Oggi invece Grillo reagisce con violenza. Scrive sul suo blog che l'impresario sarebbe «coinvolto, con inquietante continuità, in inchieste giudiziarie per droga e criminalità organizzata» e conclude «ci vediamo in tribunale». Anche i suoi manager, Vincenzo e Aldo Marangoni, annunciano querele dopo aver taciuto per tre anni: «Avendo seguito in prima persona tutta la carriera artistica di Beppe Grillo, siamo certi che i fatti riferiti dal sig. Liguori sono privi di ogni fondamento. Ci riserviamo ogni azione legale».
Parallelamente, una nuova pesante cappa di mutismo è calata per la seconda volta sulle rivelazioni di Liguori. Una congiura del silenzio ha circondato lo scandalo dei denari in nero pretesi e incassati dal comico. Tv e giornali, compresi quelli che vivono dei guai giudiziari altrui, hanno fatto a gara per ignorare le imbarazzanti vicissitudini delle finanze grilline.
Al silenzio si sono aggiunte le intimidazioni. Sabato Lello Liguori è stato bersagliato da decine di strane telefonate di persone che facevano squillare l'apparecchio e riattaccavano appena alzata la cornetta. Domenica mattina l'impresario è stato aggredito per la strada da un militante pentastellato. Si è barricato in casa facendo staccare il citofono. Ieri pomeriggio si è recato dai suoi legali per valutare la possibilità di querelare a sua volta il leader del M5S: l'impresario ha subìto processi ma mai è stato indagato per droga.
Nei comizi, nelle piazze, sul web la campagna contro l'evasione fiscale è un cavallo di battaglia del M5S. Ma Liguori non ha dubbi: Grillo è uno che predica bene e razzola male. «Detesto Grillo - dichiarò al Secolo XIX - perché va in giro a fare il politico, a sputtanare tutti quanti, ma quando veniva da me, carte alla mano, si faceva dare 70 milioni, dieci in assegno e sessanta in nero.
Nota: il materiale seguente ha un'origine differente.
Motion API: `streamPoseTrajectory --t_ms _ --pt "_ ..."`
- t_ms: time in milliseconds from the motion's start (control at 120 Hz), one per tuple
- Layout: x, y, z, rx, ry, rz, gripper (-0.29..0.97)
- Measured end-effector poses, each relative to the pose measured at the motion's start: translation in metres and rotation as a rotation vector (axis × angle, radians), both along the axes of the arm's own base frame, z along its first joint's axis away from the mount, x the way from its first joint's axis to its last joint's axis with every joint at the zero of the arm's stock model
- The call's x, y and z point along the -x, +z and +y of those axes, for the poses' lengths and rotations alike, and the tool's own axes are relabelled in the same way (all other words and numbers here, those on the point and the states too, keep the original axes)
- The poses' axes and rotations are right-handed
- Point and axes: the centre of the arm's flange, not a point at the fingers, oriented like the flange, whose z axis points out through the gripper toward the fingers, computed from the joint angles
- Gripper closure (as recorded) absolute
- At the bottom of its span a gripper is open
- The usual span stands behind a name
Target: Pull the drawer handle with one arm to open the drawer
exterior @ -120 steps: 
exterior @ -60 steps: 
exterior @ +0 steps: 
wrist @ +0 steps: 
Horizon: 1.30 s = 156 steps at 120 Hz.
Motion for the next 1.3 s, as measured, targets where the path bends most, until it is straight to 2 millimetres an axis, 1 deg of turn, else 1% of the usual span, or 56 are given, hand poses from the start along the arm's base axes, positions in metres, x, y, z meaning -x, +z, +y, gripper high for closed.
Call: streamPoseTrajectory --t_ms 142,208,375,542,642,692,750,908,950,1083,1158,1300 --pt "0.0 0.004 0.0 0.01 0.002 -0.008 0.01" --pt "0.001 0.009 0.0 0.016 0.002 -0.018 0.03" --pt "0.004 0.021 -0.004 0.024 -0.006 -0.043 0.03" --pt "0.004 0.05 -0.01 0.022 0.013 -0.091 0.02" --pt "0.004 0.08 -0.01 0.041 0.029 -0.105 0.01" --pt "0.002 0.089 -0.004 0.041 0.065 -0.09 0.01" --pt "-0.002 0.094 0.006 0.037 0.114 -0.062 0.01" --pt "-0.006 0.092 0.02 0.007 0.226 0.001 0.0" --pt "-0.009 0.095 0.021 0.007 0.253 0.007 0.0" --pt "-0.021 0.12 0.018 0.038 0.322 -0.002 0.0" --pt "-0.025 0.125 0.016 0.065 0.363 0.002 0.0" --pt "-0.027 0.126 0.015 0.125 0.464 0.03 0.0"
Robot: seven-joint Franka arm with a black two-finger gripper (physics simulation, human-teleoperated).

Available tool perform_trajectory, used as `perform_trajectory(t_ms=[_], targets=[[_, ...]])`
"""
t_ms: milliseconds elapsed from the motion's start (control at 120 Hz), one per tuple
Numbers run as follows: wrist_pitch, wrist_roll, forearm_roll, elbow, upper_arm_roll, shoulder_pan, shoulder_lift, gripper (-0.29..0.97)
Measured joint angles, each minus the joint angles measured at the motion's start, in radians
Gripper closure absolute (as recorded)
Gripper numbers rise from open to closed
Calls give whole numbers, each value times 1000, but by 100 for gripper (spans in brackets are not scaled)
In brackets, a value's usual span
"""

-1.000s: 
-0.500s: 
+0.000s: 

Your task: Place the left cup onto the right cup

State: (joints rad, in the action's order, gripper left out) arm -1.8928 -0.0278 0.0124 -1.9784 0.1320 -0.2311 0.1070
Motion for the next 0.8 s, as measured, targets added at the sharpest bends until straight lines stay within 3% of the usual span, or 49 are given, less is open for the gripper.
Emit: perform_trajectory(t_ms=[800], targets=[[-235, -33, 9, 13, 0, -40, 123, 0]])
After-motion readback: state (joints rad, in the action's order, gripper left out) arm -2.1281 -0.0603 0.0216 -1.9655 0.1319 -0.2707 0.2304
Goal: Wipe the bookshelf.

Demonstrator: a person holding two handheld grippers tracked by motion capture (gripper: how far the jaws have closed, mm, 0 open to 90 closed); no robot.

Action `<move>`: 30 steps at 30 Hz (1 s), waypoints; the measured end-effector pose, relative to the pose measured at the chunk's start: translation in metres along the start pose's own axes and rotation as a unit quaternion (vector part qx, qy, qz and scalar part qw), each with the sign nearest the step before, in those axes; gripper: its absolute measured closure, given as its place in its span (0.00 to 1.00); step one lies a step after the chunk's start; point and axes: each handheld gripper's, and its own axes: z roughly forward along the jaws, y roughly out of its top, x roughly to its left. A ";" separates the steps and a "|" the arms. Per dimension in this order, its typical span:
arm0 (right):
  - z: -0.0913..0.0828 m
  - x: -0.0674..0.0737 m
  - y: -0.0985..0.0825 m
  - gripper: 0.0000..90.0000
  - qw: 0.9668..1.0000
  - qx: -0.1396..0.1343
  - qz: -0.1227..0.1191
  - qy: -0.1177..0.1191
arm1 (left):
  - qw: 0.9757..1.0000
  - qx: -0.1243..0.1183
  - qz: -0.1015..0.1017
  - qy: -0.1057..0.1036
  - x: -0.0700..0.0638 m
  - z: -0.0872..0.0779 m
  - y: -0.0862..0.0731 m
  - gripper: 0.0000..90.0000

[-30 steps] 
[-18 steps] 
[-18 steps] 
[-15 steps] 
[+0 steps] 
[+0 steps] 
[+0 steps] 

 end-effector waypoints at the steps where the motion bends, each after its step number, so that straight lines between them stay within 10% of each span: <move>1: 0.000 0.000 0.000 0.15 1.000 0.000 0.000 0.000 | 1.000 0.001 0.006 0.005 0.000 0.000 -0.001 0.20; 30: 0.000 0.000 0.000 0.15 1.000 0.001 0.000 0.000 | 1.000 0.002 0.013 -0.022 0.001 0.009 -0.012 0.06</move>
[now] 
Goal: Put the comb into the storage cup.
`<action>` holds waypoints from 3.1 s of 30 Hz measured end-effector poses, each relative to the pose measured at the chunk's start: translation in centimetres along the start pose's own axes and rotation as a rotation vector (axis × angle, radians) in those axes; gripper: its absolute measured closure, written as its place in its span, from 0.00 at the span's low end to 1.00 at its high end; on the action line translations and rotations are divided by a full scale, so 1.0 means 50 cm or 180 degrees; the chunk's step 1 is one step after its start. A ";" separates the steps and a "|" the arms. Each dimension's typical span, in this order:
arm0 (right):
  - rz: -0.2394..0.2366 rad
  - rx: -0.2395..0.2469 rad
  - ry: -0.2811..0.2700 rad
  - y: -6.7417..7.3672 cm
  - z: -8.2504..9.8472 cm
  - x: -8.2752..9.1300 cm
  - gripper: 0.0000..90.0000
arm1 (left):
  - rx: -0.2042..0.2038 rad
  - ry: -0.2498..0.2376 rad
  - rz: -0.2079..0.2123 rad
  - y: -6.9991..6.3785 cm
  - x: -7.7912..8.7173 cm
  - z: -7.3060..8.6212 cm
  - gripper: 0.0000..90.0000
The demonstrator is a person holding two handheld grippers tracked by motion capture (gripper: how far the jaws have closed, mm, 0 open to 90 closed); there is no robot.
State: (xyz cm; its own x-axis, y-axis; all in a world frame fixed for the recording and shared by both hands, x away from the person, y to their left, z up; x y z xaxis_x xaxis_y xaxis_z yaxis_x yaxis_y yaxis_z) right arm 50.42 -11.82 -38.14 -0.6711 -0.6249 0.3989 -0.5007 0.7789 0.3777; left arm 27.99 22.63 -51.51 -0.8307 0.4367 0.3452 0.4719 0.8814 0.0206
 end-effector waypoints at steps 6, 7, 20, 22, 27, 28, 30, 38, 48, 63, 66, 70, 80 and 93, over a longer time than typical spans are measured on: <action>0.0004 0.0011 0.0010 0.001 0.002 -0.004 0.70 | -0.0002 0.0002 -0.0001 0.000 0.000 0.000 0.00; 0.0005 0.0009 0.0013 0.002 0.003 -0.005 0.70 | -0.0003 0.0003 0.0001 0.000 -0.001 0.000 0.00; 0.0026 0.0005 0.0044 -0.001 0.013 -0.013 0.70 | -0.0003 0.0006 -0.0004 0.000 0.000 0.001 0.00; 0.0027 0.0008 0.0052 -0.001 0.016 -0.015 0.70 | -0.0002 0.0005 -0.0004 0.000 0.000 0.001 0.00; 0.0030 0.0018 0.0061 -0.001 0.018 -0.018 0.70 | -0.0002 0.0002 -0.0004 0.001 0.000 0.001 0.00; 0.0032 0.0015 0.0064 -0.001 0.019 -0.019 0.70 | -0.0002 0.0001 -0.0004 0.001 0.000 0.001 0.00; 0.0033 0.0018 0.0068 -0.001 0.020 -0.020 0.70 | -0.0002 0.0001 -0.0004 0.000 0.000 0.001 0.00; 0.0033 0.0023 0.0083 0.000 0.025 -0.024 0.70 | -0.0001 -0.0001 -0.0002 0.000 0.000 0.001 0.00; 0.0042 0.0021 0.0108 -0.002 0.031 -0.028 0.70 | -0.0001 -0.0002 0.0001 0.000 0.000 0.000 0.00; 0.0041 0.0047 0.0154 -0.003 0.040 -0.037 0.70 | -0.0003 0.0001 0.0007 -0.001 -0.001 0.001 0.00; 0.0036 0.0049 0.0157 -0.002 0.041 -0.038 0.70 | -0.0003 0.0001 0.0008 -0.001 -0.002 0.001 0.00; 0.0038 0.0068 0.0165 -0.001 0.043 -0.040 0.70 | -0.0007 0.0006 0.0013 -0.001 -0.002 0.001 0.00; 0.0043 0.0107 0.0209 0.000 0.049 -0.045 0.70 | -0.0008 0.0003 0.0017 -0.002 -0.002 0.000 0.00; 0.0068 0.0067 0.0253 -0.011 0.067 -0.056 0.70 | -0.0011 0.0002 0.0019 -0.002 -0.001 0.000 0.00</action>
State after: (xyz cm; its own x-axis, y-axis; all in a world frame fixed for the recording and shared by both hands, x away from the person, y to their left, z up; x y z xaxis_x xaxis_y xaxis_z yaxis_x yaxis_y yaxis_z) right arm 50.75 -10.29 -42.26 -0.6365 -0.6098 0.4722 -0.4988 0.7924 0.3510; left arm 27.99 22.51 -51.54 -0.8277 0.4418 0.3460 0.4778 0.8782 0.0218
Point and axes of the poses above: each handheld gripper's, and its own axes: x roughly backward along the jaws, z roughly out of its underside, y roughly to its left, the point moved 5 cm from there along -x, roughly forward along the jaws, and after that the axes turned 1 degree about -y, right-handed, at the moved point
Ho i testimoni».
Con il Giornale Liguori ha rincarato la dose. «Grillo avrà preso 2-3 miliardi di lire in nero. I patti erano quelli, 10 milioni in assegni e 60 in contanti a serata. Quasi tutti gli artisti pigliano una parte in nero, almeno il 30 per cento.

Però solo Grillo così sfacciatamente li pigliava quasi tutti in nero».